Zażalenie na decyzję prokuratury złożył prezydent Janusz Kotowski. Śledztwo zostało wszczęte na podstawie zawiadomienia prezydenta.

Remont hotelu to wyjątkowo pechowa inwestycja. W sumie nieskomplikowany remont zaczął się w 2013 roku, a końca jeszcze nie widać. I będzie kosztować dużo, dużo więcej niż pierwotnie planowano.

Przypomnijmy. W 2013 roku miasto rozstrzygnęło przetarg na remont - wygrała go firma Krzysztofa Rutkowskiego z Makowa. Miała wyremontować hotel za 2,17 mln zł. Prace się ciągnęły, aż na początku zeszłego roku wybuchła bomba - prezydent zwolnił dyscyplinarnie dyrektora wydziału inwestycji w ratuszu i powiadomił prokuraturę o nieprawidłowościach przy inwestycji. W międzyczasie bowiem firma z Makowa upadła. Zdarza się, tyle że w tym przypadku okazało się, że miasto zapłaciło faktury za roboty, które faktycznie nie zostały wykonane.

Swoje straty miasto wyceniło na 260 tys. zł (taka kwota pojawiła się w zawiadomieniu złożonym w prokuraturze). Prokuratura śledztwo ostatecznie umorzyła, dodatkowo okazuje się, że miasto ma małe szanse na odzyskanie pieniędzy.

- Miasto jeszcze w IV kwartale 2014 roku złożyło do Sądu Rejonowego w Ostrołęce wniosek o uznanie i zwrot wierzytelności na kwotę ponad 900 tys. zł. Ze względu na upadłość firmy wykonawczej sprawę prowadził syndyk masy upadłościowej, który uznał roszczenia miasta, lecz tylko na kwotę ok. 260 tys. zł. Wierzytelność ta została oficjalnie uznana i sklasyfikowana jako wierzytelność ulegającą zaspokojeniu w kategorii IV. Ze względu na poważne zadłużenie wykonawcy i klasyfikację wierzytelności - w pierwszej kolejności zostały uregulowane należności dla osób prywatnych, nie wystarczyło zabezpieczenia na zwrot wierzytelności dla miasta - tłumaczy Wojciech Dorobiński, rzecznik prasowy ratusza.

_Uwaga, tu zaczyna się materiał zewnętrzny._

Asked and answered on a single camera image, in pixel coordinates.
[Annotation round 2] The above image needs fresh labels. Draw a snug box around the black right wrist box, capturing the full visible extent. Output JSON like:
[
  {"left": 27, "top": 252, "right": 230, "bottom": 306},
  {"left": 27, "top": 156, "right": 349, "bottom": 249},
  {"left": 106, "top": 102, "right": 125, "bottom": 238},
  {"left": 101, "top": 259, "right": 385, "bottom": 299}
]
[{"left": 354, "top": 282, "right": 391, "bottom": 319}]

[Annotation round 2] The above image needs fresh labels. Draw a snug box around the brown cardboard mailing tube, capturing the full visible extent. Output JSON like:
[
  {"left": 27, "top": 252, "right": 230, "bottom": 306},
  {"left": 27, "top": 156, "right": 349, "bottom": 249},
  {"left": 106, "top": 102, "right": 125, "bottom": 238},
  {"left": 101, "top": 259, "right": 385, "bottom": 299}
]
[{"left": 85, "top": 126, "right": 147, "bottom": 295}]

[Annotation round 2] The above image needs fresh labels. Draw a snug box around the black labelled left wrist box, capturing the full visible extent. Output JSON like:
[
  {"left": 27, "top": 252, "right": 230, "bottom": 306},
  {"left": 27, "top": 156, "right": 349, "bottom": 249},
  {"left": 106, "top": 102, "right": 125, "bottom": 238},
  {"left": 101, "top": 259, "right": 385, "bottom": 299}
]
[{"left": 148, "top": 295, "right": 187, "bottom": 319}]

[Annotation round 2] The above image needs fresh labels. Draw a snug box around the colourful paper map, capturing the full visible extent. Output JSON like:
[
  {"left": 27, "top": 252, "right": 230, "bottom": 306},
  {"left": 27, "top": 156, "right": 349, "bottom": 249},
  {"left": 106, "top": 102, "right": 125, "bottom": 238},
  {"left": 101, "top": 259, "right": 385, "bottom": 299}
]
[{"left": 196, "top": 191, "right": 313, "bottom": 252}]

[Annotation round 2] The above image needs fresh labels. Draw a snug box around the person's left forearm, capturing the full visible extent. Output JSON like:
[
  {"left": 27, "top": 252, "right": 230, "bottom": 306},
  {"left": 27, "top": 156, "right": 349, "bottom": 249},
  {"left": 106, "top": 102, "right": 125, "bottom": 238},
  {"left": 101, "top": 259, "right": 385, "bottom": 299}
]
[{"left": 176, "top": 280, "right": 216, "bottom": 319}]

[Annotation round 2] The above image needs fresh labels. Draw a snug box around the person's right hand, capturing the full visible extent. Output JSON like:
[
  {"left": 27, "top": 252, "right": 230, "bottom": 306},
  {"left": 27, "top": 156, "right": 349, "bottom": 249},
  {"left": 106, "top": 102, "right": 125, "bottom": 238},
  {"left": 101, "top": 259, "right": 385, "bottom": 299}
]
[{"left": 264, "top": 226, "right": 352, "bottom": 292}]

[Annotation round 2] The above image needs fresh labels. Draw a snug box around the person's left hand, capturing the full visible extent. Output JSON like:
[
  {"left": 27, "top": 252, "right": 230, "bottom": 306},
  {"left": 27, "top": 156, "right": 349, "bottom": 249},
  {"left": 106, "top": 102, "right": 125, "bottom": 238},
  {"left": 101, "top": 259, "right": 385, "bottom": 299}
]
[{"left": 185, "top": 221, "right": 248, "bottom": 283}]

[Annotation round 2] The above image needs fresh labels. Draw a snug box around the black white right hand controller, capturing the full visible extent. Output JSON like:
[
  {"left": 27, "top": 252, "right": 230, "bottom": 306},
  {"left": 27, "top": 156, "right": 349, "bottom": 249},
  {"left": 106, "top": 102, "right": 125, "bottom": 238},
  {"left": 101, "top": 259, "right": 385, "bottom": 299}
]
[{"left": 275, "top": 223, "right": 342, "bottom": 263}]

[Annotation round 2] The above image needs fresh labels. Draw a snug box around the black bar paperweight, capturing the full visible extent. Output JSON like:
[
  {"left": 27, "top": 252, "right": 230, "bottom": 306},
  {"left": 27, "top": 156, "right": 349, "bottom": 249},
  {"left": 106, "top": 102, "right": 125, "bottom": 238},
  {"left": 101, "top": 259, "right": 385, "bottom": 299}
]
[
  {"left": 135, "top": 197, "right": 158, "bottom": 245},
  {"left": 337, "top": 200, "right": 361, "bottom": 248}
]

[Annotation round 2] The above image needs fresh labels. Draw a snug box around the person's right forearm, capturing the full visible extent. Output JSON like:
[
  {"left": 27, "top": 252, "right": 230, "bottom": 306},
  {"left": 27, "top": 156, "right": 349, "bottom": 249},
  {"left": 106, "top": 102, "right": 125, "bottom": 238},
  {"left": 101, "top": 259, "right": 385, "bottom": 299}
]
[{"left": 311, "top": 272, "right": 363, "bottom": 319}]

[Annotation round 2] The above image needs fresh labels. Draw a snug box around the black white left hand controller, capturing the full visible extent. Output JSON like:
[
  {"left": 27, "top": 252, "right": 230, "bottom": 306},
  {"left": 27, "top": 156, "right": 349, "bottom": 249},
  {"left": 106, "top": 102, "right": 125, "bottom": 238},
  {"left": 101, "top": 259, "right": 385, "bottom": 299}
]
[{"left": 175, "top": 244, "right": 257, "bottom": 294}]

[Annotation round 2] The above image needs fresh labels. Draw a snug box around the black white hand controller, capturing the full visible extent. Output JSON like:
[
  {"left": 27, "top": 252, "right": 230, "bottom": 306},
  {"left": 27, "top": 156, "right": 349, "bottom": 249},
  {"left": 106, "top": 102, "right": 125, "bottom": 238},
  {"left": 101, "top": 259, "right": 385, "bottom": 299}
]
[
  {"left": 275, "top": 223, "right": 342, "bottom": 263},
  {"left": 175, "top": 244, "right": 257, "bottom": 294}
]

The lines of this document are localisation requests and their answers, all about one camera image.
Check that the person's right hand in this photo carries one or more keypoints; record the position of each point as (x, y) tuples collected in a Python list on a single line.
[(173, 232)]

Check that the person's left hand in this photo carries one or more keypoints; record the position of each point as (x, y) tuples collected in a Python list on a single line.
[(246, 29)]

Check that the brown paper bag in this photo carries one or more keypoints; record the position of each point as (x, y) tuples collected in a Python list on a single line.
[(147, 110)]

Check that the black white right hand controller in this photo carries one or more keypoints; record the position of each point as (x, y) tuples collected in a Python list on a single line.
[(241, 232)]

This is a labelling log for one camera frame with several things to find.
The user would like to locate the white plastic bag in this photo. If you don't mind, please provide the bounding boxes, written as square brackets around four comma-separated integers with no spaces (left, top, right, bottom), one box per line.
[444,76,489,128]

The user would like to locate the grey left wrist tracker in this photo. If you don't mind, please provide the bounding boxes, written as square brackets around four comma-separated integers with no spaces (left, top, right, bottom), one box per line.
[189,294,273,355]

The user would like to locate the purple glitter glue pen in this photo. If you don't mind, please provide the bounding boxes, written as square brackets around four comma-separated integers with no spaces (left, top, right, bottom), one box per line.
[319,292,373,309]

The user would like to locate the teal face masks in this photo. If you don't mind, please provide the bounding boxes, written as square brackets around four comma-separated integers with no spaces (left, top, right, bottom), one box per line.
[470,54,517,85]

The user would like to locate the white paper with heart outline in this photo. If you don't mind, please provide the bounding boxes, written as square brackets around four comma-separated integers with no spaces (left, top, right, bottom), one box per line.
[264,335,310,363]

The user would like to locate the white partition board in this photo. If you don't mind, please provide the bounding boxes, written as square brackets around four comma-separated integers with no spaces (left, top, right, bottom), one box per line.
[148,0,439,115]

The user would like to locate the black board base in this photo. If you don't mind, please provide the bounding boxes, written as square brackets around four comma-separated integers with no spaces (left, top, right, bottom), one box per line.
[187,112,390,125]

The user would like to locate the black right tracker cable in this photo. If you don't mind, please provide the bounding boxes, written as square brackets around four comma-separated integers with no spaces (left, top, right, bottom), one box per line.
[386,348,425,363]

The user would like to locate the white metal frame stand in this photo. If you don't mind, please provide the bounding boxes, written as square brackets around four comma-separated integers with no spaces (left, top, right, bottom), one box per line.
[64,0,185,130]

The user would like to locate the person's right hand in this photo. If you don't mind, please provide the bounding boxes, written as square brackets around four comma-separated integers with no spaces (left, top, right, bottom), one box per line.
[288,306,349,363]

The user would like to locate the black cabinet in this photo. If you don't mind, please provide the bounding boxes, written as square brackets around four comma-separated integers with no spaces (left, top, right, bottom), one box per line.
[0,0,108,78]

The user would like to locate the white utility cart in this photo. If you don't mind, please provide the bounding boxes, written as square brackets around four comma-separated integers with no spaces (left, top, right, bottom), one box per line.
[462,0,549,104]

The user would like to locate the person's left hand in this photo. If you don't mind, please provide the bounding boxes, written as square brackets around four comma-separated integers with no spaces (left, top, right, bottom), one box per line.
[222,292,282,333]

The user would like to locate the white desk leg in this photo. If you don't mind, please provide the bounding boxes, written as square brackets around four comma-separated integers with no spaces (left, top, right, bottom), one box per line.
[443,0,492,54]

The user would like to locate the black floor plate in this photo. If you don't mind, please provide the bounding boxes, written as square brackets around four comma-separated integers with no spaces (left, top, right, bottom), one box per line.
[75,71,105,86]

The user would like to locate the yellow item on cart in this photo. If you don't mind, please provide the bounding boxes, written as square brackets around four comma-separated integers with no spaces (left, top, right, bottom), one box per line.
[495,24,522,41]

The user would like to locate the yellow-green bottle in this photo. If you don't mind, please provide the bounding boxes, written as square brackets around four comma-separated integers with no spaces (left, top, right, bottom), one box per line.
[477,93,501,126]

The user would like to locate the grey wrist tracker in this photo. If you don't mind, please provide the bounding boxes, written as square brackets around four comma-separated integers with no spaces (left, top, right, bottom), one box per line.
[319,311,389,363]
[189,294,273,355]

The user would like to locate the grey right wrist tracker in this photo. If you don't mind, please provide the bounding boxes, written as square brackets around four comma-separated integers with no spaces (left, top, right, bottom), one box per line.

To powoduje, że remont będzie kosztował miasto dużo więcej niż pierwotnie zakładano. Do tej pory miasto wydało 1,7 mln zł. Ile jeszcze musi wydać? Na razie nie wiadomo. Wiadomo, że zamierza wrócić do remontu w tym roku - i zakończyć w przyszłym.

- Przygotowano i złożono kompletną dokumentację techniczną do odpowiedniego wydziału w celu ogłoszenia przetargu na II etap remontu. Ze względu na możliwości finansowe miasta inwestycja realizowana będzie w trybie dwuletnim - informuje Dorobiński. Dodając: - Przed wyłonieniem wykonawcy robót miasto nie udostępnia informacji o przewidywanych kosztach inwestycji.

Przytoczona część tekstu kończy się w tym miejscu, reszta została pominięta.